What Helped Air Conditioner Makers Buck The Trend Amid A Slowdown

Sales of air conditioners revived in seasonally strong April-June period, driven by inverter air conditioners.

An employee works on an outdoor unit of a split system air conditioner on an assembly line. (Photographer: Prashanth Vishwanathan/Bloomberg)

Inverter air conditioners cushioned the makers of cooling appliances as they grappled with piled-up inventory and a slowing economy.

Sales of inverter air conditioners, which vary their cooling or heating capacity by adjusting power supply to compressors, jumped over last year on account of falling prices and new energy efficiency standards that kicked in 2018. That aided the revenue growth of the cooling segment for appliance makers in the first quarter ended June.

The share of inverter air conditioners to total industry sales, Crisil said, has jumped from 12 percent in 2016-17 to 40 percent as of March 2019. The Bureau of Energy Efficiency now estimates this share to increase to 50 percent by the end of next year.

Higher sales of air conditioners come at a time when customers are spending less on biscuits to appliances and cars amid a slowdown in the economy. Consumer durables output contracted for the second straight month in June. And the industry went into this summer with a huge pile-up of stock as demand fell last summer on account of unseasonal rains and energy-rating changes—according to Energy Conservation Building Code Rules, 2018, only air conditioners with inverter technology will be rated four and five stars. An extended cold wave had aggravated their woes earlier in the year.

But a fall in prices of inverter air conditioners helped revive overall sales of the companies in the first quarter ended June—a seasonally strong period due to the onset of summer. The price difference between inverter and regular split air conditioners, according to brokerage Motilal Oswal, has now reduced to Rs 1,000-1,500 from Rs 3,000-4,000.

“Improving standards of Bureau of Energy Efficiency and focus on promoting inverter air conditioners is a huge opportunity for companies that have a large line-up of energy-efficient products,” Gurmeet Singh, chairman and managing director of Johnson Controls-Hitachi Air Conditioning Ltd., said in the company’s annual report.

Korea’s LG Electronics Inc was the first company to completely shift to inverter technology in January 2017, Motilal Oswal said in a report, and since then it has occupied nearly 50 percent share in the market. But companies like Daikin Industries Ltd., Voltas Ltd. and Lloyds (Havells India Ltd.) have started making inroads.

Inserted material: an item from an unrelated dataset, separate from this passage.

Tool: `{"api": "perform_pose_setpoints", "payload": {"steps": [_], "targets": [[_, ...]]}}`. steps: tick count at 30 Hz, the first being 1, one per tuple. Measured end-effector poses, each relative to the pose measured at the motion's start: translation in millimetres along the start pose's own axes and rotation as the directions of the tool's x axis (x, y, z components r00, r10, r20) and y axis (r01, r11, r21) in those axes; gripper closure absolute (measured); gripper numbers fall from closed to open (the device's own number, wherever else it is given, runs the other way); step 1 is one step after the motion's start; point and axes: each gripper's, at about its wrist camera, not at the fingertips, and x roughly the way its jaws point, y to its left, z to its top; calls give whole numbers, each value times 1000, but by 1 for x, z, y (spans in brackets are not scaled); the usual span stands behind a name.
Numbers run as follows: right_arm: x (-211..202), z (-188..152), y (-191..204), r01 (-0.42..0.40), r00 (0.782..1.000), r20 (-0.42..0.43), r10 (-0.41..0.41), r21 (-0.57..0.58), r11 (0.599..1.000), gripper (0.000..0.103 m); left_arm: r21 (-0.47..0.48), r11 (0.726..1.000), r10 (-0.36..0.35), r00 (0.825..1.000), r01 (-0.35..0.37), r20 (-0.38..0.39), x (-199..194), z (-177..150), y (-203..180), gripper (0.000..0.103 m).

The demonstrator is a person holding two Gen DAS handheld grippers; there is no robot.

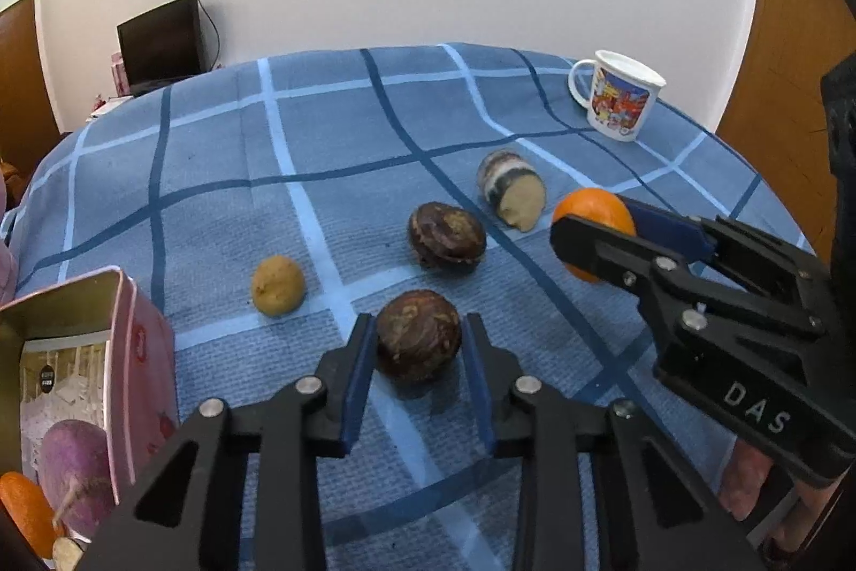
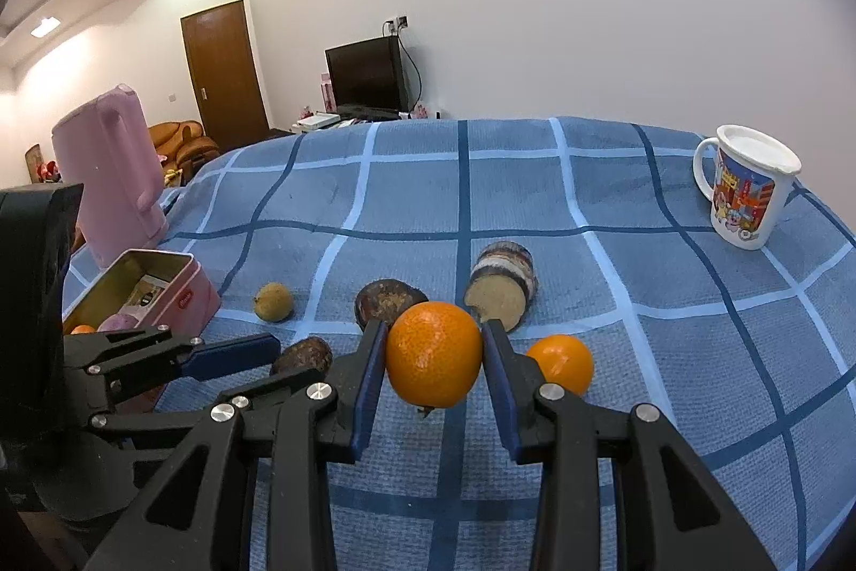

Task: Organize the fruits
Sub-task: 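Grasp the dark brown round fruit with the left tool while the right tool grasps an orange, then lift the brown fruit with the left tool while the right tool lifts the orange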

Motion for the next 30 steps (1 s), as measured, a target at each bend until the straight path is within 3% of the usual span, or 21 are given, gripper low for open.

Almost 80 percent of air conditioners sold in the metros have inverter technology, Nilesh Gupta, managing partner at electronics retailer Vijay Sales, told BloombergQuint. “With compressor prices becoming higher next year, the entire market will shift towards the inverter segment. Also, consumers prefer inverter air conditioners because of comfort as temperatures are maintained even when the power fluctuates.”

Voltas

The inverter segment accounted for nearly half of the total air conditioner sales in the financial year ended March 2019, the company said in a conference call with analysts after the first quarter. The segment’s revenue jumped to Rs 1,749 crore in 2018-19 from Rs 1,191 crore a year ago.

Market leader Voltas Ltd. has scaled its presence in the inverter air conditioner segment and is growing faster than the industry’s 22 percent rate, Chirag Muchhala, research analyst at Nirmal Bang, said in a report.

Blue Star

Blue Star Ltd. expects inverter air conditioners to constitute about 60 percent of its total sales in the ongoing financial year, according to B Thiagarajan, managing director at the company.

As volumes for this segment rose, prices have been coming down and margins have stabilised between fixed systems and inverter systems, he told BloombergQuint, adding demand increased for 1.5-ton air-conditioners in the inverter segment.

Still, according to Thiagarajan, traction was seen for three star-rated (low-end) air-conditioners due to a dip in consumer spending in the quarter ended June.

Hitachi

The Japanese brand’s sales of inverter air conditioners stood at 66 percent in 2018-19 compared with 22 percent a year ago, according to its annual report.

Antique Stock Broking expects the company’s market share in the overall air conditioner segment to improve from 10-11 percent to about 20 percent over the next few years, given the structural changes in the room AC business.